Voici une simulation des changements projetés pour les précipitations de juin à août, de 1975 à 1995 jusqu’à la période de 2080 à 2100. On observe en moyenne un accroissement des précipitations, avec des variantes sur le plan géographique. Certaines régions indiquées connaissent à la fois une baisse et une hausse des précipitations, tant au dessus des continents que des océans. Les précipitations annuelles moyennes augmentent généralement sur les continents de l’hémisphère Nord, et surtout en hiver. Un réchauffement des températures de surface aurait pour effet d’accélérer le cycle hydrologique, du moins en partie, ce qui entraînerait une évaporation plus rapide et une augmentation des précipitations. Les résultats présentés ici sont issus des simulations de changements climatiques réalisées au moyen du modèle couplé du climat du globe, mis au point par Environnement Canada.

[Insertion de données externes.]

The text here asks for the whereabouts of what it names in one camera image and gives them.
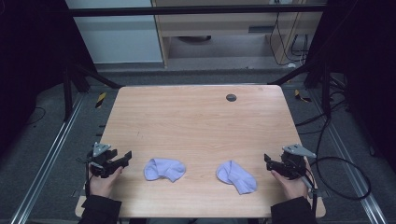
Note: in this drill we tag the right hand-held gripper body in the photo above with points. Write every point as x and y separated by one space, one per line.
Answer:
294 161

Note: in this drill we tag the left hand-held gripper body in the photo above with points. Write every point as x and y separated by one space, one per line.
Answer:
100 159

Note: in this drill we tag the lavender ankle sock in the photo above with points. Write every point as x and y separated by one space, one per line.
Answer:
236 178
164 169

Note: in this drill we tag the person's right hand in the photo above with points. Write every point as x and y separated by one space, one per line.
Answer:
291 185

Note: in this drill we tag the person's left hand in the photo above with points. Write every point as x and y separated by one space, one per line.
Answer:
104 184

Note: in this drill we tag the grey tape piece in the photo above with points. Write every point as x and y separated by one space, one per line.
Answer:
75 193
322 194

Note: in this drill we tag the person's right black sleeve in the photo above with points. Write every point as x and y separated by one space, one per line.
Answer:
293 212

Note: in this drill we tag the person's black sleeve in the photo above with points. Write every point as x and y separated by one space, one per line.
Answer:
293 212
99 211

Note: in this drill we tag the person's left black sleeve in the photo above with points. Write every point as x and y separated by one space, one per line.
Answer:
99 211

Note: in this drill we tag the yellow black striped tape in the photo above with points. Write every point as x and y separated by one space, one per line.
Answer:
301 97
100 99

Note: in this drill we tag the black metal stand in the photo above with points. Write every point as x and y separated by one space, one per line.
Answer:
325 90
67 93

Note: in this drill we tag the white cabinet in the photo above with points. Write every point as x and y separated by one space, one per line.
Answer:
118 37

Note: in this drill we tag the black curtain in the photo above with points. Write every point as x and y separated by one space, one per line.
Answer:
364 68
28 62

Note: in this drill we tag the light wooden desk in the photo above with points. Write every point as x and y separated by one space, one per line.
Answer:
218 28

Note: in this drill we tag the aluminium floor rail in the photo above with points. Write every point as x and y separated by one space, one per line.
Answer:
348 168
46 161

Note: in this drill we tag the black horizontal frame bar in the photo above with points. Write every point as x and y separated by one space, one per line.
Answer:
193 10

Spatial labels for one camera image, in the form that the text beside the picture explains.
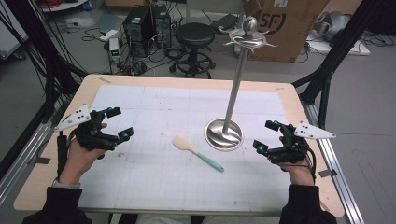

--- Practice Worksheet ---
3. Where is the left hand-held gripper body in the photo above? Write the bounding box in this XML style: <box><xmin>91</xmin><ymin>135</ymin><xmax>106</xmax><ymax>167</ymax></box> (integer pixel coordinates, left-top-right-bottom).
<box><xmin>54</xmin><ymin>104</ymin><xmax>120</xmax><ymax>152</ymax></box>

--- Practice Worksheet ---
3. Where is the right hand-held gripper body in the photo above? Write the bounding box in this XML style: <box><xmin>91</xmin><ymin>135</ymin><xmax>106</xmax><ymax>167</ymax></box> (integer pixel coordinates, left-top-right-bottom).
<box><xmin>266</xmin><ymin>120</ymin><xmax>337</xmax><ymax>165</ymax></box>

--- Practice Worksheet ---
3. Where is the metal hook stand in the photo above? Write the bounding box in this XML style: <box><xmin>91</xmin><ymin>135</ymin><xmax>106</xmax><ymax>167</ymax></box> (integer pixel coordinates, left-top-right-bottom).
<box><xmin>204</xmin><ymin>16</ymin><xmax>278</xmax><ymax>153</ymax></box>

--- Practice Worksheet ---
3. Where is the cream spatula with green handle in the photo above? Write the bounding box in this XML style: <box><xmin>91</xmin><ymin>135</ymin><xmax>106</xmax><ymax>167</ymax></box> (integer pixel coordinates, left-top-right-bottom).
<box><xmin>172</xmin><ymin>134</ymin><xmax>225</xmax><ymax>173</ymax></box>

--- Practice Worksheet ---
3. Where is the person's right hand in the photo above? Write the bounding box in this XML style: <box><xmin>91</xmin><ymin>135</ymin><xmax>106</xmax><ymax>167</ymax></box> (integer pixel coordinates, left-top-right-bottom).
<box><xmin>278</xmin><ymin>135</ymin><xmax>316</xmax><ymax>187</ymax></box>

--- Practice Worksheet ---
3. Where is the person's left hand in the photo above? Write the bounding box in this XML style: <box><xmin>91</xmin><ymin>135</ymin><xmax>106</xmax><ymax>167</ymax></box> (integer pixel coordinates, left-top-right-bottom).
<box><xmin>58</xmin><ymin>122</ymin><xmax>108</xmax><ymax>188</ymax></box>

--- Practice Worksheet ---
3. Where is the grey wristband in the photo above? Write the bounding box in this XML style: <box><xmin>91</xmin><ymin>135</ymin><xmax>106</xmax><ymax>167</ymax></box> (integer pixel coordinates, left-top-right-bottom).
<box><xmin>50</xmin><ymin>178</ymin><xmax>82</xmax><ymax>189</ymax></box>

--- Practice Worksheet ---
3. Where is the white device with green display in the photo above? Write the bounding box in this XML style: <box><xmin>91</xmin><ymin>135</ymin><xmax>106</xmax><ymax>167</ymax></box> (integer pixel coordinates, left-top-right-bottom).
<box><xmin>108</xmin><ymin>37</ymin><xmax>121</xmax><ymax>63</ymax></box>

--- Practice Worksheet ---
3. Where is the white grid mat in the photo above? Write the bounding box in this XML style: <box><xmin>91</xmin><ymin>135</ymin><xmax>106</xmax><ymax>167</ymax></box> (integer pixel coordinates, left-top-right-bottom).
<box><xmin>78</xmin><ymin>85</ymin><xmax>292</xmax><ymax>213</ymax></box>

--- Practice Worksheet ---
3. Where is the white power strip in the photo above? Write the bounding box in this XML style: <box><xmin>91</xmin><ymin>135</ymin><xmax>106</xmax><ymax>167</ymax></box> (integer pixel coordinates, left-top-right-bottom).
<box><xmin>99</xmin><ymin>29</ymin><xmax>119</xmax><ymax>42</ymax></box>

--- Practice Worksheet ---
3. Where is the large black computer tower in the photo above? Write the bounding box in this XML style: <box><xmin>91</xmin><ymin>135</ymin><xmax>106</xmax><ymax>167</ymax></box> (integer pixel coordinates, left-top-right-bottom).
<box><xmin>122</xmin><ymin>5</ymin><xmax>157</xmax><ymax>59</ymax></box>

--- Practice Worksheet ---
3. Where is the large cardboard box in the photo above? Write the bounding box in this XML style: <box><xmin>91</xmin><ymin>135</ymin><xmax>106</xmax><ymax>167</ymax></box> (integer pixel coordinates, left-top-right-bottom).
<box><xmin>242</xmin><ymin>0</ymin><xmax>332</xmax><ymax>63</ymax></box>

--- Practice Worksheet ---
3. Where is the narrow black computer tower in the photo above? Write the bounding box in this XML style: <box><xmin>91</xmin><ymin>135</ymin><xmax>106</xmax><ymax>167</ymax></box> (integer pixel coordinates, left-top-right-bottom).
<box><xmin>151</xmin><ymin>3</ymin><xmax>173</xmax><ymax>50</ymax></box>

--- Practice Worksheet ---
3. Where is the black round stool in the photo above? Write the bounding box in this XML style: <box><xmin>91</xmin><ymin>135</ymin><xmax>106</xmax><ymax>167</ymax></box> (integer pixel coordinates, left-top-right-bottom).
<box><xmin>169</xmin><ymin>21</ymin><xmax>217</xmax><ymax>79</ymax></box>

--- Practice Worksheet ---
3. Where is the black flat device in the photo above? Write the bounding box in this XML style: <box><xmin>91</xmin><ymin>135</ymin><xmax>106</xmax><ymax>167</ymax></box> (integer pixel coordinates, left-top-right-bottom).
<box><xmin>210</xmin><ymin>13</ymin><xmax>240</xmax><ymax>33</ymax></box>

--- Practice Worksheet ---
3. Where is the grey helmet-shaped device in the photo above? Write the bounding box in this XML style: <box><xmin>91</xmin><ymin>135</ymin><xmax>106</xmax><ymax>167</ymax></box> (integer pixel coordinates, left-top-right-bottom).
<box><xmin>312</xmin><ymin>10</ymin><xmax>353</xmax><ymax>43</ymax></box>

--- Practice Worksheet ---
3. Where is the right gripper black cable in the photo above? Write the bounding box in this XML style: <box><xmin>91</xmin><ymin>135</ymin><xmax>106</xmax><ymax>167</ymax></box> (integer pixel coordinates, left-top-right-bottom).
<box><xmin>305</xmin><ymin>147</ymin><xmax>318</xmax><ymax>183</ymax></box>

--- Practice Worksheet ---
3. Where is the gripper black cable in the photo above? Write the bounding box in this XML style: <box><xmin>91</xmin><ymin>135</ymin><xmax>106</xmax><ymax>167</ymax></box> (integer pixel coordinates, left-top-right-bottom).
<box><xmin>305</xmin><ymin>147</ymin><xmax>318</xmax><ymax>183</ymax></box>
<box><xmin>56</xmin><ymin>131</ymin><xmax>69</xmax><ymax>179</ymax></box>

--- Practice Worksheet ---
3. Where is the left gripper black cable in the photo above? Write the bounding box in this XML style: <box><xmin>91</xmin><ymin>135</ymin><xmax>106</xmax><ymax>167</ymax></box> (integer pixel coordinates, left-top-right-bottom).
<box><xmin>56</xmin><ymin>131</ymin><xmax>69</xmax><ymax>179</ymax></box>

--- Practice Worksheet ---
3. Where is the aluminium rail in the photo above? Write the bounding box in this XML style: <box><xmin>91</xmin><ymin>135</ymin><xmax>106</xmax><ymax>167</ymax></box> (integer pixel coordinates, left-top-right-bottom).
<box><xmin>299</xmin><ymin>100</ymin><xmax>366</xmax><ymax>224</ymax></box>
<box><xmin>0</xmin><ymin>104</ymin><xmax>69</xmax><ymax>204</ymax></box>

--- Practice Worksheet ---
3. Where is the black floor cable bundle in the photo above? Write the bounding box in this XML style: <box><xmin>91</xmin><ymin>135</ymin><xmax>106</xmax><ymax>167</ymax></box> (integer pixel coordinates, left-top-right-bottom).
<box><xmin>119</xmin><ymin>46</ymin><xmax>176</xmax><ymax>77</ymax></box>

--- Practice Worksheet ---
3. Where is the black frame stand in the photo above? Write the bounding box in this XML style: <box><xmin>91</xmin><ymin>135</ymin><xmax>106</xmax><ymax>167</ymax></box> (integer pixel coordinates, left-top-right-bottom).
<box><xmin>0</xmin><ymin>0</ymin><xmax>89</xmax><ymax>125</ymax></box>
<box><xmin>291</xmin><ymin>0</ymin><xmax>396</xmax><ymax>131</ymax></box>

Cette carte présente la répartition mondiale des changements projetés des précipitations pour les mois de juin à août (l'été dans l'hémisphère Nord, l'hiver dans l'hémisphère Sud) entre la période de référence 1975 à 1995 et la fin (2080 à 2100) du siècle actuel. Ces changements résultent des réponses simulées par le modèle de climat du globe du Centre canadien de modélisation et d'analyse du climat (CCmaC) étant donnée l'augmentation projetée des concentrations de gaz à effet de serre et des charges d'aérosols sulfatés associées à l'activité humaine. Les changements des précipitations sont donnés en pourcentage, plutôt qu'en valeur absolue, puisque le même changement sera plus important dans une région de faible pluviométrie que dans une région de pluviométrie élevée.

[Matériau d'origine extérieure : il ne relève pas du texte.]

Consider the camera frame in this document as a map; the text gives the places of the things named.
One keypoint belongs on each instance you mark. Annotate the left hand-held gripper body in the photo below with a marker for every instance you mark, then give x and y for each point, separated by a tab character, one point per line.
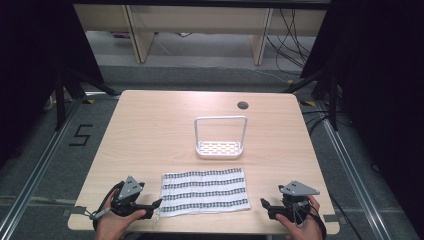
130	189

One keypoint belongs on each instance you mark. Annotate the black metal stand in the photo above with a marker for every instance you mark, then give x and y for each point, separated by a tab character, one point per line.
328	96
65	96

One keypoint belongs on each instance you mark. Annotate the black curtain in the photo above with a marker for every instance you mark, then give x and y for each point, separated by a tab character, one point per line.
376	83
36	66

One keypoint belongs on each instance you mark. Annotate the person's left hand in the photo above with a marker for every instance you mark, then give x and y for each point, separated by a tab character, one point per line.
110	227

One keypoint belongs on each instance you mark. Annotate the person's right hand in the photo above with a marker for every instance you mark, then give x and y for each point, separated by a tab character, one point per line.
306	230

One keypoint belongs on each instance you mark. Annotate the aluminium floor rail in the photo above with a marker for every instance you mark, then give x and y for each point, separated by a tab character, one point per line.
353	180
36	170

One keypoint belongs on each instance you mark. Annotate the white striped cloth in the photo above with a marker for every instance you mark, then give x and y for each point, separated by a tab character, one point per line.
204	193

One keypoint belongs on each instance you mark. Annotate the light wooden shelf unit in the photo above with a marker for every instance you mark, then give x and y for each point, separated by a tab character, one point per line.
200	20

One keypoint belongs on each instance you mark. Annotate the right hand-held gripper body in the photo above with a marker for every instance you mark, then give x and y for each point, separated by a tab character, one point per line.
296	189

En moyenne, on note une augmentation des précipitations à mesure que l'on avance dans le siècle et que le climat se réchauffe. Cependant, le changement projeté n'est pas distribué de façon uniforme sur la planète ni sur le cycle des saisons. Alors que le réchauffement du globe prédomine, il y a des régions où il y a une baisse ou une augmentation marquée des précipitations sur les terres et dans les océans. Généralement les continents nordiques voient une augmentation des précipitations et ce plus particulièrement en hiver. L'évapotranspiration augmente aussi dans les climats plus chauds. L'augmentation de l'évapotranspiration, particulièrement en été, avec la diminution des précipitations dans certaines zones, mènent à des projections de réduction de l'humidité des sols pour certaines régions continentales. Le modèle hydrologique simulé montre aussi plus de précipitation sous forme de pluie que de neige aux latitudes élevées.

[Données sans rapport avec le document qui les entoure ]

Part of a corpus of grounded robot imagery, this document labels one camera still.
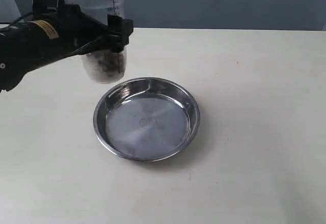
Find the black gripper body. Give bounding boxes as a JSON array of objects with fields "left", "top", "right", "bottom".
[{"left": 32, "top": 0, "right": 112, "bottom": 56}]

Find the clear plastic shaker bottle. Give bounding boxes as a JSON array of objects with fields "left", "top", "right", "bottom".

Le cycle hydrologique s'accélère, du moins en partie, parce que les températures de surface plus chaudes causent plus d'évaporation et cette humidité accrue dans l'atmosphère crée donc plus de précipitations. Les régions où l'on note des hausses et des baisses marquées des précipitations sont associées à des modifications des grands régimes de la circulation atmosphérique sous un réchauffement climatique. La répartition des changements de précipitation sur le Pacifique et ses zones adjacentes n'est pas sans rappeler le phénomène El Niño; les simulations effectuées avec le modèle du CCmaC et d'autres modèles démontrent un réchauffement semblable à celui créé par El Niño dans le Pacifique tropical.
Ces résultats sont basés sur les simulations effectuées avec le modèle couplé du climat du globe (MCCG1), développé au Centre canadien de modélisation et d'analyse du climat d'Environnement Canada. Les changements projetés des concentrations de gaz à effet de serre et des charges d'aérosols reposent sur le scénario IS92a, élaboré conjointement avec le Groupe d'experts intergouvernemental sur l'évolution du climat pour représenter un de plusieurs futurs possibles. La sortie du modèle est produite sur une grille dont les mailles font 3,75 degrés de latitude et de longitude, ce qui correspond à environ 400 kilomètres sur 300 kilomètres aux latitudes du Canada.
Les données numériques relatives à cette carte peuvent être téléchargées ici.
Les modèles de climat du globe ont pour objectif de simuler les changements climatiques à grande échelle. Le modèle du Centre canadien de modélisation et d'analyse du climat réussit raisonnablement bien à rendre l'évolution du climat au cours du dernier siècle. Cependant, tous les résultats des scénarios doivent être acceptés avec prudence, tout particulièrement quand on les considère à des échelles locales plus petites. Les modèles des climats régionaux constituent une approche de réduction à une échelle plus locale des résultats à grande échelle fournis par les modèles de climat du globe. Le Canada et d'autres pays s'activent à développer ce genre de modèles.